If I understand well (I hope I do), it's not important that you don't know the others. It's important that the AIs you trade with don't know each other.
 
So, getting back to the practical application.
If i can get out there with caravels early and start trading with the other continent, provided the other continent's civs havn't met the civs on my continent (or a third continent) i am not really contributing to WFYABTA by trading with the civs on my original continent?
That means it pays to get out early then (for more then just the circumnavigational bonus).

I.
 
So, getting back to the practical application.
If i can get out there with caravels early and start trading with the other continent, provided the other continent's civs havn't met the civs on my continent (or a third continent) i am not really contributing to WFYABTA by trading with the civs on my original continent?
That means it pays to get out early then (for more then just the circumnavigational bonus).

I.

Right.
You have 2 different packs of tradings possible ;).
 
If I understand well (I hope I do), it's not important that you don't know the others. It's important that the AIs you trade with don't know each other.

Well, this directly contradicts the original article:

For each tech that you receive in trade, every leader that has met you increments its "you received a tech from someone else" counter by one.

Do you have some reason to believe that's not true?
 
Thanks so much for this. How often does someone discover a totally crucial game mechanic that we didn't know about before?
 
Right.
You have 2 different packs of tradings possible ;).

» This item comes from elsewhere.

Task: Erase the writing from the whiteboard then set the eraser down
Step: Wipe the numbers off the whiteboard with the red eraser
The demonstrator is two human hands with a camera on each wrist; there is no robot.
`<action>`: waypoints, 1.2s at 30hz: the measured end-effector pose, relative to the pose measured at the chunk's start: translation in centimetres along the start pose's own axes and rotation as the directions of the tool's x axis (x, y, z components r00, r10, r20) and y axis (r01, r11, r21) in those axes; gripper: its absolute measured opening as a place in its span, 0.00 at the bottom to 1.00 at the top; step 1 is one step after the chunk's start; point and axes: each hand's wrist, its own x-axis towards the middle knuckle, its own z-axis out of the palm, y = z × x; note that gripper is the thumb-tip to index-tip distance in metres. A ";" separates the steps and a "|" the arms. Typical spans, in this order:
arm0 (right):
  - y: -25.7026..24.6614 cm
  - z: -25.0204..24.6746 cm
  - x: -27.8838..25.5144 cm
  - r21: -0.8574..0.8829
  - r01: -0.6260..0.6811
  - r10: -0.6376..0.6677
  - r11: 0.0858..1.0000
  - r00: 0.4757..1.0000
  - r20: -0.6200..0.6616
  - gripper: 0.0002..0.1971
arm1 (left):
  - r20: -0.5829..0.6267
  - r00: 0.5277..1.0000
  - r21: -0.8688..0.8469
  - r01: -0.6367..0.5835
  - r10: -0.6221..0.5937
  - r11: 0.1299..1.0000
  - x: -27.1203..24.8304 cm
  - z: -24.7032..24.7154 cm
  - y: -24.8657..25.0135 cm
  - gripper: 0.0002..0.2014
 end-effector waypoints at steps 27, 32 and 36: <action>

When you meet a new civ and you trade with them right away, why do you face "you have traded with our worse enemy" immediately from a civ who you meet a couple turns later?

Another question is...how does the AI know your tech deals with other AI's? We don't know theirs, we can just assume.
 
no, it just seemed logical, and I didnt understand it right obviously.
Sorry, you lost me on that last response. You didn't understand it, it meaning Immaculate's scenario or the contradiction DaviddesJ is talking about?

In other words, when you have met all the civs, can they be separated into 2 blocks or not?